Feijão cultivado na horta ao redor, quiabo, maxixe, jerimum, tomate, pimentão,
repolho; no pomar, manga, sapoti, melancia, melão, tudo de folhagem furadinha na condição orgânica do cultivo. Farinha
fabricada ali mesmo, com muito trabalho e dedicação e em meio ao beiju feito da mesma massa de mandioca. Peixe e
camarão pescados no pequeno lago perene de águas claras e serenas ali pertinho.

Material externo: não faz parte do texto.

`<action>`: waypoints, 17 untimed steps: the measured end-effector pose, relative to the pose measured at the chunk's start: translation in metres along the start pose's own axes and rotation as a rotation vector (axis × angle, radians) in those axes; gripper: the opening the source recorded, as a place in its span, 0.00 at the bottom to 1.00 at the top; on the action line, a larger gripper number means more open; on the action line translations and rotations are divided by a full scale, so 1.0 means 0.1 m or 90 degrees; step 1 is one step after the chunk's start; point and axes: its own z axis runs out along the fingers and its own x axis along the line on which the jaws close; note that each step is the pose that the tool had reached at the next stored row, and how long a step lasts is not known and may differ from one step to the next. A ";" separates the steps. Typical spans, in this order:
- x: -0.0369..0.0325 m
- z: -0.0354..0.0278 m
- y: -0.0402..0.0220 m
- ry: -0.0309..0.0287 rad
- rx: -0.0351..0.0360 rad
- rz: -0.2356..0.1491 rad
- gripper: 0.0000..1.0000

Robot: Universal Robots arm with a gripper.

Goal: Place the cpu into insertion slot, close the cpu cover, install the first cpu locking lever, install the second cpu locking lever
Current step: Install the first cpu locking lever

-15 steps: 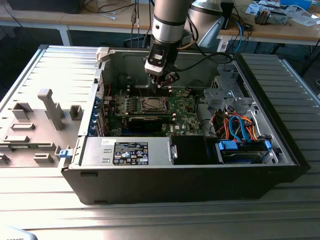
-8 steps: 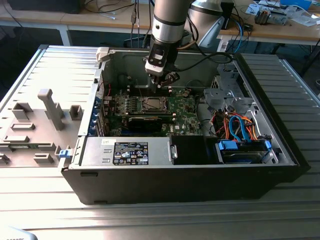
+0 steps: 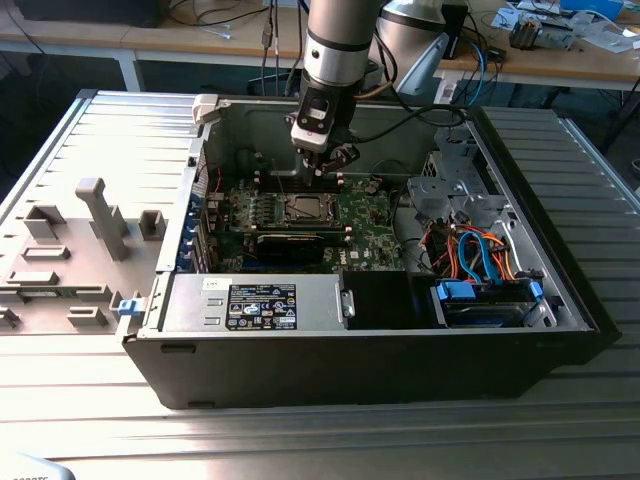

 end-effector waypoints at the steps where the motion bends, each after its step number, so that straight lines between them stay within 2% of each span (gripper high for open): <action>1: 0.000 0.000 0.000 0.0000 0.0000 -0.001 0.11; 14: 0.000 0.000 0.000 -0.0007 0.0011 -0.024 0.11; 16: 0.000 0.000 0.000 0.0007 -0.0001 -0.027 0.11; 17: 0.000 0.000 0.000 0.0039 -0.0034 -0.028 0.11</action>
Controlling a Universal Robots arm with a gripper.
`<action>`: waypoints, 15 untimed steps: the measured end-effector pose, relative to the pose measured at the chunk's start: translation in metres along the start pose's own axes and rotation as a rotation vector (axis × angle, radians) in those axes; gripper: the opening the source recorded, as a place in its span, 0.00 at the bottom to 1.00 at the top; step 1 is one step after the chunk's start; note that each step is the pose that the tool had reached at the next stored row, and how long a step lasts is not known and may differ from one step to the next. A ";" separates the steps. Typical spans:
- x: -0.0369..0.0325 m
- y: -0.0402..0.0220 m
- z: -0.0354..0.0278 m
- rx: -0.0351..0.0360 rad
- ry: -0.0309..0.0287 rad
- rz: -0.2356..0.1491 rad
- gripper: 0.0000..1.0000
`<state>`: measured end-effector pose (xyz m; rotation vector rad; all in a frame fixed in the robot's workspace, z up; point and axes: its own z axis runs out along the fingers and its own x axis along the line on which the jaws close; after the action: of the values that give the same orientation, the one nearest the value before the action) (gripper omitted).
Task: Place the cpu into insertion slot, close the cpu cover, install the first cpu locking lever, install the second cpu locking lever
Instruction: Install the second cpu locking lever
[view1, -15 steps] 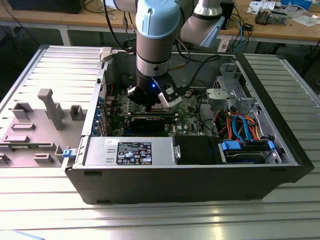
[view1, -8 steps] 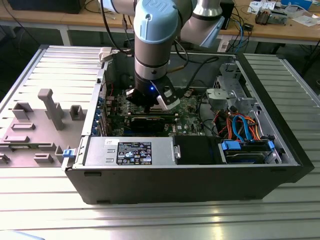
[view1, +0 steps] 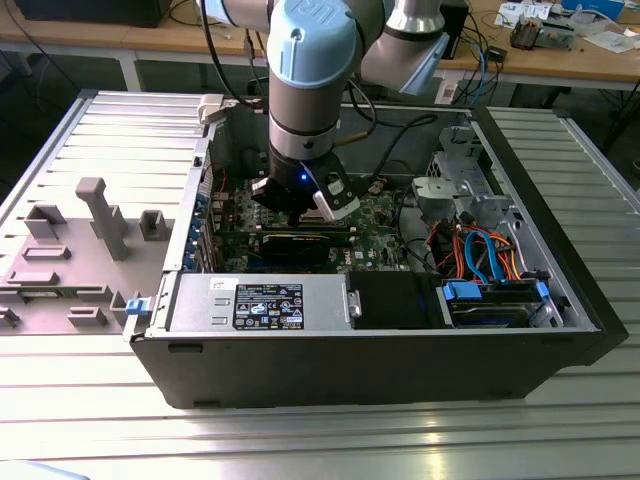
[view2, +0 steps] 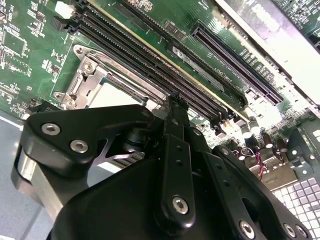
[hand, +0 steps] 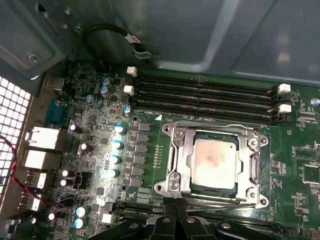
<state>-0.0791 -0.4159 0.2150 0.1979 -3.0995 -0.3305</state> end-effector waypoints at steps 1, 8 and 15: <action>0.0000 0.0000 0.0000 -0.0002 0.0000 0.000 0.11; 0.0017 -0.0002 0.0003 -0.0009 -0.0003 0.001 0.11; 0.0024 -0.0016 0.0003 -0.0008 -0.0021 0.009 0.11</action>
<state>-0.0813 -0.4177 0.2144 0.1831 -3.1013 -0.3319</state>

A cabra de leite, o pai-de-chiqueiro,
uns porquinhos vermelhos para garantir
uma renda mínima ao aldeião; Galinhas soltas na capoeira e o cão farejador de
raposas e onças a respaldar o sono do homem solitário de setenta anos, forte,
corado e acostumado a dormir com os pássaros e acordar com o galo. Saiu da urbe
ainda criança, andou por engenhos e sítios, e já aos vinte anos, cansado do
vozerio dos aglomerados humanos encontrou refúgio naquele paraíso distante das
contendas urbanas. Nunca ouviu falar em televisão, cinema, computador.
Tecnologia pra ele era pescar um maior quinhão de peixe ou camarões. A longa
trilha que atravessa a mata só era usada
por ele para ir à feira comprar
querosene, sal e outras pequenas coisinhas
de uso doméstico. Seu Quirino era um homem feliz!